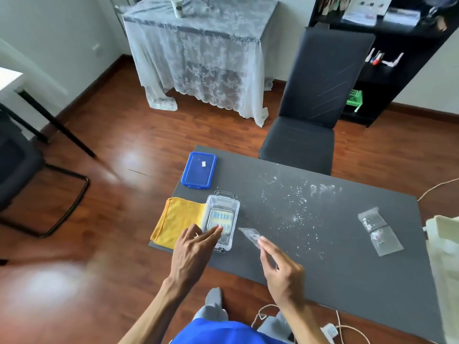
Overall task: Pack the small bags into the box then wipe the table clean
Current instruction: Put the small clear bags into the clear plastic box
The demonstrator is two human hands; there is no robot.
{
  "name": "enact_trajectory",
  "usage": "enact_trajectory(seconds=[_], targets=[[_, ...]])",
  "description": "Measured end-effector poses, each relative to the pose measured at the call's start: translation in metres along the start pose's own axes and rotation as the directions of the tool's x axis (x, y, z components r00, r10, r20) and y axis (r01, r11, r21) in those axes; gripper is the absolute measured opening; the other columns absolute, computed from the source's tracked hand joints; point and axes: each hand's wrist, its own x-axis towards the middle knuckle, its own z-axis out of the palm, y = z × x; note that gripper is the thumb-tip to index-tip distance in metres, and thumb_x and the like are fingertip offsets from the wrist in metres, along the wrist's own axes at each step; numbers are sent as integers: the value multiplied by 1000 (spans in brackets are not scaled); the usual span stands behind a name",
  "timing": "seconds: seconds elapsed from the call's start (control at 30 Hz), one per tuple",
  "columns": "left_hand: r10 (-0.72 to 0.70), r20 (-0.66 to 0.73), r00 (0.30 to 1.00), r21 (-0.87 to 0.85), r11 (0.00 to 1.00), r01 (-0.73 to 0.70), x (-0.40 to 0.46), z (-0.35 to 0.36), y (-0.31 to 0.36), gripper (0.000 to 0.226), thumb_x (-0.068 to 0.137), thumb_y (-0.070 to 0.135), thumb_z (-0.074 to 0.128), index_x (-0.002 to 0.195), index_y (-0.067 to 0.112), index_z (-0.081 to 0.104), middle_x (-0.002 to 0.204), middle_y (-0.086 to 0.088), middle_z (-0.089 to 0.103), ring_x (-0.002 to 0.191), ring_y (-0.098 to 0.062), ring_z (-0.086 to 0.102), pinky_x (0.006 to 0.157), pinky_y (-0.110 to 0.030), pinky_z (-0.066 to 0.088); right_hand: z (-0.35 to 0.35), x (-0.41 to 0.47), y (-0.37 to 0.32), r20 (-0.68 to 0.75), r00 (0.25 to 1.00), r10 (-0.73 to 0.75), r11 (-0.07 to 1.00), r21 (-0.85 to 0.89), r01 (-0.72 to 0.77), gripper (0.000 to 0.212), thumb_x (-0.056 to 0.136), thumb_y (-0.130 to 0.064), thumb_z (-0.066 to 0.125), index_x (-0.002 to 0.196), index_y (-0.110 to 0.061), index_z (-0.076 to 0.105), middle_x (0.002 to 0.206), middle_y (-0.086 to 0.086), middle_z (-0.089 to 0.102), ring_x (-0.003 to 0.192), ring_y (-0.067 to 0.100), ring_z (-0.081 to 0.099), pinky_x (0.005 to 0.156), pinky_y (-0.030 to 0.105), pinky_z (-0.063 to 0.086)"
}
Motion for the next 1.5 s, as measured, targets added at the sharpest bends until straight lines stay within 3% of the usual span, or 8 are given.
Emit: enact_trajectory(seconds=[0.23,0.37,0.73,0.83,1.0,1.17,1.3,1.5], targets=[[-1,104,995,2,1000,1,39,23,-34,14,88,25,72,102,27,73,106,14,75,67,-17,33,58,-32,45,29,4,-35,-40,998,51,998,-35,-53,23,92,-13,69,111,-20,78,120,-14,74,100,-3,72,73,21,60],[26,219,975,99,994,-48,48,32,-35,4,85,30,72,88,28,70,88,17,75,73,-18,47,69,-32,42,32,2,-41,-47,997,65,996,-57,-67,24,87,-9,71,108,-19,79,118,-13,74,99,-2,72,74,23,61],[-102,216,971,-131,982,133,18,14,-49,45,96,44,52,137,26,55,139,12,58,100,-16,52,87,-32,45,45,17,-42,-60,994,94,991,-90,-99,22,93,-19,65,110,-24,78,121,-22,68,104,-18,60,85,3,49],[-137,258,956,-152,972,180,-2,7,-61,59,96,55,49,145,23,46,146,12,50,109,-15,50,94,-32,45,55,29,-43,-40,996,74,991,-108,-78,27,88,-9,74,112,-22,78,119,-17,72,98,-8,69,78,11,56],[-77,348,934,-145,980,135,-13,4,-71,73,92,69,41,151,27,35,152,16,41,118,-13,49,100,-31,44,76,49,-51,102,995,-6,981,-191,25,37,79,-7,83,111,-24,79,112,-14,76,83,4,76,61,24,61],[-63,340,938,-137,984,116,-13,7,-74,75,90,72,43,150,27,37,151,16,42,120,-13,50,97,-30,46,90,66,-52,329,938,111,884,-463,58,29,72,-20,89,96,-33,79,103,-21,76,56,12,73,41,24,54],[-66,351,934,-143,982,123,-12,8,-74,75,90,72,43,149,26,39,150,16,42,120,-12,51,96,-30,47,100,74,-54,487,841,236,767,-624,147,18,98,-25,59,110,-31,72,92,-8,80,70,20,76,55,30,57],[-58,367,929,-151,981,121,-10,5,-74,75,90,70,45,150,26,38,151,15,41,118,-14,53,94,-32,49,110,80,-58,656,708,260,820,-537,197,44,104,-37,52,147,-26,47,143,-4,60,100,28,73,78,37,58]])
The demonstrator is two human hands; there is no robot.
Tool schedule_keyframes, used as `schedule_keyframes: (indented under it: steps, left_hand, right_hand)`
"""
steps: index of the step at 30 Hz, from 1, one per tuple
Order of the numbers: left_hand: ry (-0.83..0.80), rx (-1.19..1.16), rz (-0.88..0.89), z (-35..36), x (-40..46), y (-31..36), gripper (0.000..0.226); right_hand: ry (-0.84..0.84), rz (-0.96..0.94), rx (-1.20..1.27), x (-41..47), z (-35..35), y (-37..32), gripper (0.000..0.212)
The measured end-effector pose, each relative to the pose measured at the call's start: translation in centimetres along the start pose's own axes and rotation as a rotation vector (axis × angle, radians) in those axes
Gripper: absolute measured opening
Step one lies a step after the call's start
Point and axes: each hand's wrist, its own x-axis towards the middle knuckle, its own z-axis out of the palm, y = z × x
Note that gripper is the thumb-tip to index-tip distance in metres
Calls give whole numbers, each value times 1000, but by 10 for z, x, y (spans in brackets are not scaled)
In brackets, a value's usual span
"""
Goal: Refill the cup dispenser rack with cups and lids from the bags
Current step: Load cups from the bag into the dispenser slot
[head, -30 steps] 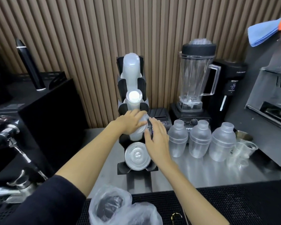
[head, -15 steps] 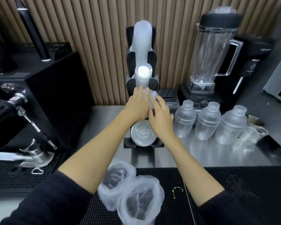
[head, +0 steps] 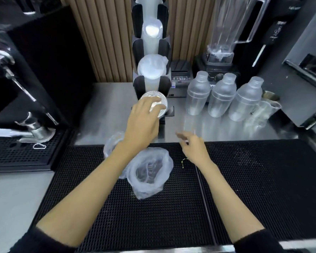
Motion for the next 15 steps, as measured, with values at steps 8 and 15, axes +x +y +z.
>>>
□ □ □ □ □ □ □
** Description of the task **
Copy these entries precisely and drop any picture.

** Reply **
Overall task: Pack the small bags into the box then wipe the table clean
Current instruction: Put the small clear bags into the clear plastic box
The demonstrator is two human hands; there is no robot.
{
  "name": "enact_trajectory",
  "usage": "enact_trajectory(seconds=[_], targets=[[_, ...]])",
  "description": "Measured end-effector poses, each relative to the pose measured at the call's start: translation in metres along the start pose's own axes and rotation as the directions of the tool's x axis (x, y, z components r00, r10, r20) and y axis (r01, r11, r21) in those axes; gripper is the absolute measured opening; the other columns absolute, computed from the source's tracked hand joints; point and axes: each hand's wrist, its own x-axis towards the middle knuckle, its own z-axis out of the palm, y = z × x; note that gripper is the thumb-tip to index-tip distance in metres, and thumb_x and the like are fingertip offsets from the wrist in metres, along the wrist's own axes at each step; numbers are sent as integers: the value multiplied by 1000 (spans in brackets are not scaled); the usual span stands behind a name",
  "timing": "seconds: seconds elapsed from the call's start (control at 30 Hz), one per tuple",
  "columns": "left_hand: r10 (-0.72 to 0.70), r20 (-0.66 to 0.73), r00 (0.30 to 1.00), r21 (-0.87 to 0.85), r11 (0.00 to 1.00), r01 (-0.73 to 0.70), x (-0.40 to 0.46), z (-0.35 to 0.36), y (-0.31 to 0.36), gripper (0.000 to 0.226), thumb_x (-0.068 to 0.137), thumb_y (-0.070 to 0.135), thumb_z (-0.074 to 0.128), index_x (-0.002 to 0.195), index_y (-0.067 to 0.112), index_z (-0.081 to 0.104), middle_x (-0.002 to 0.204), middle_y (-0.086 to 0.088), middle_z (-0.089 to 0.103), ring_x (-0.002 to 0.191), ring_y (-0.098 to 0.062), ring_z (-0.086 to 0.102), pinky_x (0.006 to 0.157), pinky_y (-0.110 to 0.030), pinky_z (-0.066 to 0.088); right_hand: z (-0.35 to 0.35), x (-0.41 to 0.47), y (-0.37 to 0.32), r20 (-0.68 to 0.75), r00 (0.25 to 1.00), r10 (-0.73 to 0.75), r11 (-0.07 to 1.00), r21 (-0.85 to 0.89), r01 (-0.72 to 0.77), gripper (0.000 to 0.212), thumb_x (-0.056 to 0.136), thumb_y (-0.130 to 0.064), thumb_z (-0.066 to 0.125), index_x (-0.002 to 0.196), index_y (-0.110 to 0.061), index_z (-0.076 to 0.105), middle_x (0.002 to 0.206), middle_y (-0.086 to 0.086), middle_z (-0.089 to 0.102), ring_x (-0.003 to 0.192), ring_y (-0.067 to 0.100), ring_z (-0.081 to 0.099), pinky_x (0.005 to 0.156), pinky_y (-0.030 to 0.105), pinky_z (-0.063 to 0.086)"
}
Motion for the next 1.5 s, as measured, targets added at the sharpest bends until straight lines stay within 3% of the usual span, or 8 are given.
Emit: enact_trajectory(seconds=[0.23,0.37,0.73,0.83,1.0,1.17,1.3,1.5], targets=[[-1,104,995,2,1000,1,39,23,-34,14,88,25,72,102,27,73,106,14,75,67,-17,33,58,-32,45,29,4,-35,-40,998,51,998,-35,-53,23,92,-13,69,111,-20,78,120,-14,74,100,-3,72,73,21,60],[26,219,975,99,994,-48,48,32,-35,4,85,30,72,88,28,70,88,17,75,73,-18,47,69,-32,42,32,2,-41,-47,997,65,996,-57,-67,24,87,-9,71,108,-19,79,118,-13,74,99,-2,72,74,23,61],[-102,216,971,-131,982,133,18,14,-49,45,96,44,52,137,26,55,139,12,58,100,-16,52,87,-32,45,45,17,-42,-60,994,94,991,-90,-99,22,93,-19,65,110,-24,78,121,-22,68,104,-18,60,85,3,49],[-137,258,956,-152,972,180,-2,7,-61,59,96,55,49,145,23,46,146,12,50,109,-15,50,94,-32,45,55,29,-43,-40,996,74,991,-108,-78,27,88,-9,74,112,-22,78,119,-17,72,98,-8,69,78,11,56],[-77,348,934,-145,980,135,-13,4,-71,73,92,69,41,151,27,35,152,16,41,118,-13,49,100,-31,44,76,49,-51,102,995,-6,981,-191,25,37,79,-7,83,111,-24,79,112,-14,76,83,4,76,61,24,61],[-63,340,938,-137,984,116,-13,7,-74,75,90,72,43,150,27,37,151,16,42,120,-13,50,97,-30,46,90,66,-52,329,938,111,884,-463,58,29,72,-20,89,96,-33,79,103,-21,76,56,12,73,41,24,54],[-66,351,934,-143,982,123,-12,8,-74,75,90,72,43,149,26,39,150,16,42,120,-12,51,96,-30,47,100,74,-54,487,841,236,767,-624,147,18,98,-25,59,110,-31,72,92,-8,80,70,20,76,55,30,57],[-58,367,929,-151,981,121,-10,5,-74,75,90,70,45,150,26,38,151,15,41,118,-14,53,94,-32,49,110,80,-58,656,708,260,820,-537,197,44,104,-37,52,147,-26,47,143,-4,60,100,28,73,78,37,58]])
The demonstrator is two human hands; there is no robot.
Tool schedule_keyframes, used as `schedule_keyframes: (indented under it: steps, left_hand, right_hand)`
"""
steps: index of the step at 30 Hz, from 1, one per tuple
Order of the numbers: left_hand: ry (-0.83..0.80), rx (-1.19..1.16), rz (-0.88..0.89), z (-35..36), x (-40..46), y (-31..36), gripper (0.000..0.226); right_hand: ry (-0.84..0.84), rz (-0.96..0.94), rx (-1.20..1.27), x (-41..47), z (-35..35), y (-37..32), gripper (0.000..0.212)
The measured end-effector pose, each relative to the pose measured at the call's start: translation in centimetres along the start pose's own axes and rotation as a rotation vector (axis × angle, radians) in those axes
Gripper: absolute measured opening
Step one lies a step after the call's start
Point and axes: each hand's wrist, its own x-axis towards the middle knuckle, its own z-axis out of the palm, y = z × x
Note that gripper is the thumb-tip to index-tip distance in metres
Calls give whole numbers, each value times 1000, but by 10 for z, x, y (spans in brackets are not scaled)
In brackets, a value's usual span
"""
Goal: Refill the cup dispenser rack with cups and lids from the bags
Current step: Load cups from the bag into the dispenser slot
[head, -30 steps] 
[head, -15 steps] 
[head, +0 steps] 
Motion for the next 15 steps, as measured, with values at steps 8 and 15, axes +x +y +z.
>>>

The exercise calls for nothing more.